• **PROBLEM TO SOLVE**
In the listing below, find the line that contains "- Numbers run" and the line that contains "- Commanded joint". Quote both and every line between them, exactly, and nothing more.
Start of DATASET EXCERPT
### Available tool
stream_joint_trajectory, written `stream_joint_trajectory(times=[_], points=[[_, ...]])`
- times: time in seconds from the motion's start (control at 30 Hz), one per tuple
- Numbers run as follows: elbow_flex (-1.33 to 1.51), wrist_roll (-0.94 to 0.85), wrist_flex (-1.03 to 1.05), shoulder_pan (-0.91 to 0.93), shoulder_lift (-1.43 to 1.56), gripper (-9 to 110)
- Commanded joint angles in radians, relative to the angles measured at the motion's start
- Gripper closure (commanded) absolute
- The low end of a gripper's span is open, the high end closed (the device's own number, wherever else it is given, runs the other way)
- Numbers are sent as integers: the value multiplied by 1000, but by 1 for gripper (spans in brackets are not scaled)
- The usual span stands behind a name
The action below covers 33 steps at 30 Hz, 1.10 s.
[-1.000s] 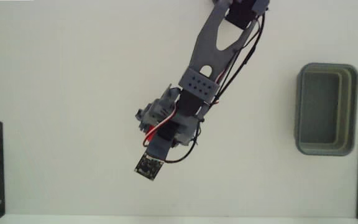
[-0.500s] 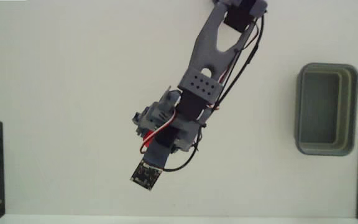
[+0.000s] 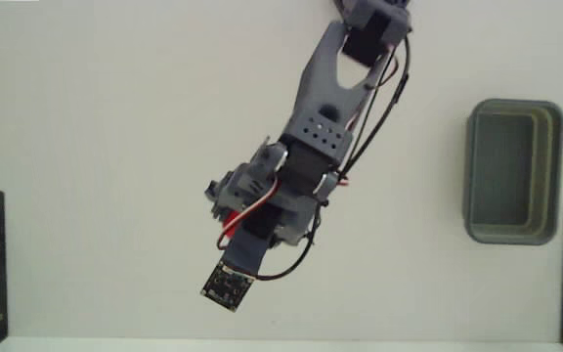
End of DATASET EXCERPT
• **THE COMPLETED TASK**
- Numbers run as follows: elbow_flex (-1.33 to 1.51), wrist_roll (-0.94 to 0.85), wrist_flex (-1.03 to 1.05), shoulder_pan (-0.91 to 0.93), shoulder_lift (-1.43 to 1.56), gripper (-9 to 110)
- Commanded joint angles in radians, relative to the angles measured at the motion's start

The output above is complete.